A venda dos cigarros eletrônicos no Brasil está proibida pela ANVISA, mas tem ganhado cada dia mais popularidade em países da Europa e Estados Unidos, mercado do qual usuários brasileiros importam diretamente. Ao contrário dos cigarros tradicionais, e-cigarros não queimam folhas secas de tabaco com cerca de 600 aditivos dos quais 69 dos quais são cancerígenos. Em vez disso, um dispositivo alimentado por bateria aquece uma solução líquida (chamado e-líquido) que possui nicotina e aromatizantes, criando um aerossol que é inalado para simular a sensação física de fumo em um processo conhecido como “vaping“.

Modelos mais modernos de cigarros eletrônicos permitem ao usuário ajustar a voltagem da bateria, que ajusta a intensidade do elemento de aquecimento. Quando a solução torna-se quente, intensifica o efeito da nicotina.
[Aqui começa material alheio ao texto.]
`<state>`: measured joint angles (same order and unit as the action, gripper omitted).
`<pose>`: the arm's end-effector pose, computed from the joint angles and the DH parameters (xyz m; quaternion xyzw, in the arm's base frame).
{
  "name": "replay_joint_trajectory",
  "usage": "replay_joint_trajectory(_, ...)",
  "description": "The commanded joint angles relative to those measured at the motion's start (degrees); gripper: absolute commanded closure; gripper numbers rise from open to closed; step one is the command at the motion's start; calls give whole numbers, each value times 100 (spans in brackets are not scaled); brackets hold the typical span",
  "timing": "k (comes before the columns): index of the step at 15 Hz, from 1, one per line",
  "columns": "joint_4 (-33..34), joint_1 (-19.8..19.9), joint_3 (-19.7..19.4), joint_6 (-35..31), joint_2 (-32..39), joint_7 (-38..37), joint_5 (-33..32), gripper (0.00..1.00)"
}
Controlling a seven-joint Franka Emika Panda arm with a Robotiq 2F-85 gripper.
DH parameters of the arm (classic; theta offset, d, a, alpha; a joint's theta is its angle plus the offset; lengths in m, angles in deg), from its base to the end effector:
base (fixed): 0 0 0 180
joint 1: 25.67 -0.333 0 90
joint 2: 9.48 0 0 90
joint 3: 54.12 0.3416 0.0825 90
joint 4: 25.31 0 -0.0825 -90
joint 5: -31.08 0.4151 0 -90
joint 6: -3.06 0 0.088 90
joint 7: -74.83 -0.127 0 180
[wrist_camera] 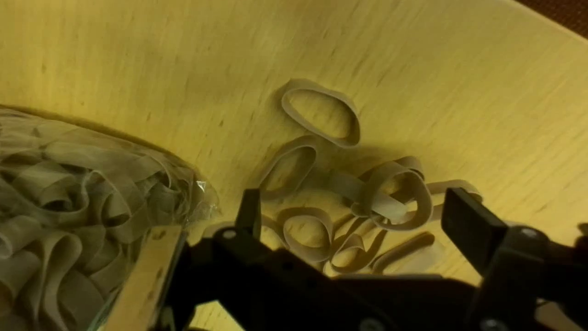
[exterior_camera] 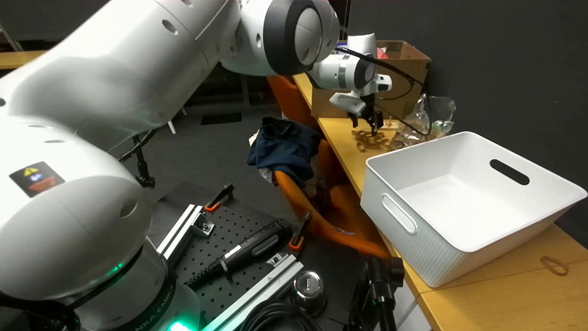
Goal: Put the rubber bands inside the packet
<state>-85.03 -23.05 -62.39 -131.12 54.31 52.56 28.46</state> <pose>0.8375 -0.1182 0.1463 0.9664 -0.2249 0.1044 0.0683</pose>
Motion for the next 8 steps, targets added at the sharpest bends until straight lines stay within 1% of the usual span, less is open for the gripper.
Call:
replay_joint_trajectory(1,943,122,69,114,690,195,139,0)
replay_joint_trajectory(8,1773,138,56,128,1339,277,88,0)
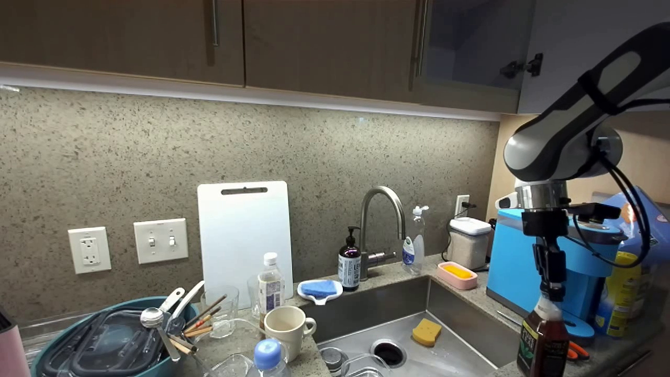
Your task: Remove the bottle from the bottom shelf of the open cabinet and put it on the counter
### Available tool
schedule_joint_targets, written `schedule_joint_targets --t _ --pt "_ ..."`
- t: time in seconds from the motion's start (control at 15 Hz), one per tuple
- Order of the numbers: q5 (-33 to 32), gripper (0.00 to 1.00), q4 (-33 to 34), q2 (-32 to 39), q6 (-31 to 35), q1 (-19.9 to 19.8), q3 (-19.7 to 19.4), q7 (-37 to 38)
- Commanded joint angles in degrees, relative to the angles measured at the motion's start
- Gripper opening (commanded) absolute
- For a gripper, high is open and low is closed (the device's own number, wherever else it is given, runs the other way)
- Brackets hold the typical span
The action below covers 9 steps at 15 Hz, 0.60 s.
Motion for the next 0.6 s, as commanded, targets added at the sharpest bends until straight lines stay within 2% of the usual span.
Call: schedule_joint_targets --t 0.0,0.07,0.13,0.33,0.4,0.53 --pt "0.89 0.22 0.89 0.06 0.46 -0.67 0.74 -0.66" --pt "1.16 0.22 1.23 0.24 -0.75 -0.71 0.81 -0.45" --pt "-0.06 0.47 0.28 0.49 0.33 -0.54 0.79 0.09" --pt "0.06 0.47 0.29 0.64 0.32 -0.55 0.91 0.09" --pt "0.07 0.22 0.30 0.64 0.31 -0.55 0.92 0.09" --pt "0.05 0.22 0.05 1.10 1.94 -0.57 0.97 0.20"
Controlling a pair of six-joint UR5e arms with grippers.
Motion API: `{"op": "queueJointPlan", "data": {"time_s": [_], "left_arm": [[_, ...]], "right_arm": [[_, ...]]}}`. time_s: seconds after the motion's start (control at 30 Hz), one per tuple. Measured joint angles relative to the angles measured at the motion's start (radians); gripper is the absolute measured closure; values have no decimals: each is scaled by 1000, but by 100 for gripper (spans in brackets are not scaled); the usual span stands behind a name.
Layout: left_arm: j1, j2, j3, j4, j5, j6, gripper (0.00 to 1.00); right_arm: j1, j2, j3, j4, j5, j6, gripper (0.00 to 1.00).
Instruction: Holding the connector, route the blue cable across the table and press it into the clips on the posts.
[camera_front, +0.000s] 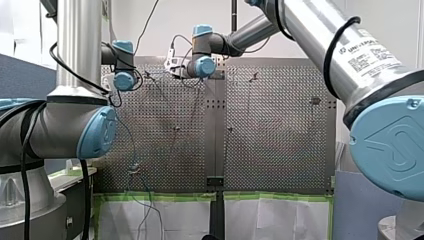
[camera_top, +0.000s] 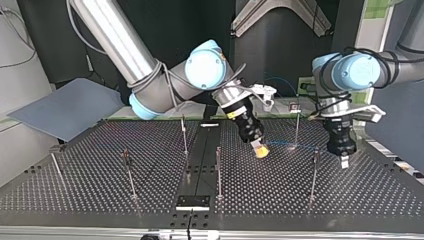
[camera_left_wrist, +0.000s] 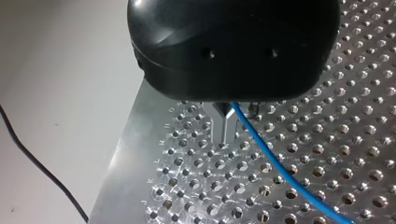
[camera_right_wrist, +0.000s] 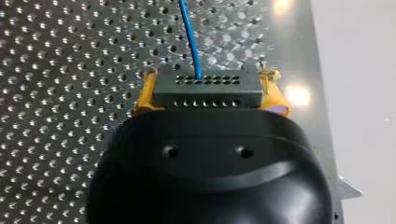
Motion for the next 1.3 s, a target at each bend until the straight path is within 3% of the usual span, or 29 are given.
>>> {"op": "queueJointPlan", "data": {"time_s": [0.23,0.47,0.9,1.07,1.3], "left_arm": [[22,-14,18,53,42,-52,100],[36,-62,57,63,81,-62,100],[57,-150,113,93,147,-105,100],[55,-153,113,77,136,-98,100],[46,-153,111,20,80,-45,100]], "right_arm": [[-5,10,-18,-8,-8,-1,100],[-19,11,-46,-7,-11,2,100],[-37,14,-49,-6,-10,3,100],[-38,15,-49,-5,-11,3,100],[-36,26,-49,0,-10,1,100]]}}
Infelizmente, estas temperaturas elevadas afetam também a glicerina e o propileno glicol usado como solvente no e-líquido, convertendo-os em carbonilos, tais como formaldeído e acetaldeído.

 

Estudos alertam para os riscos do cigarro eletrônico

 

No início deste ano, um estudo mostrou que o aumento da tensão e-cigarro de 3.2V para 4.8V utilizando o e-líquido com os dois solventes produz quase tanto formaldeído quanto um cigarro tradicional. Enquanto o corpo humano produz formaldeído como um subproduto da atividade metabólica normal nas células, a inalação destas substâncias pode vir a ser cancerígena. O mesmo estudo também descobriu ainda que em tensões mais baixas, cigarro eletrônico pode ser até 800 vezes menos perigoso que o cigarro comum em relação a esta substância. Se neste sentido ele parece muito mais seguro, os estudos indicam que o tamanho das partículas de vapor e o método de inalação do produto podem aumentar fortemente o risco de outras doenças pulmonares.

As partículas contidas no fumo de cigarro inalado têm um tamanho médio de 0,3 a 0,5 micrómetros. Os testes mostraram que as partículas dos e-cigarros têm em média 0,18 a 0,27. Cerca de 40% destas partículas podem penetrar profundamente nos pulmões e se incorporar aos alvéolos, onde ocorre a troca de gases. Mesmo que a própria partícula não seja tóxica, o tamanho pode trazer uma sobrecarga para os pulmões, o que pode causar doenças.

Como vaping ainda é relativamente novo, ainda não foi possível fazer estudos de longo prazo que pudessem confirmar ou não seus riscos à saúde. Alguns estudos iniciais afirmam que os e-cigarros são uma opção melhor do que o cigarro tradicional, o que não é nada muito empolgante, tendo em vista que o consumo de tabaco é comprovadamente terrível ara a saúde em diversos aspectos.

Mesmo que o cigarro eletrônico seja melhor do que fumar, não significa que ele seja seguro. Como sua popularidade continua a crescer, é importante entender todos os riscos associados a ele tanto para o usuário quanto para as pessoas que estão à volta de que os utiliza e que também inalam o vapor.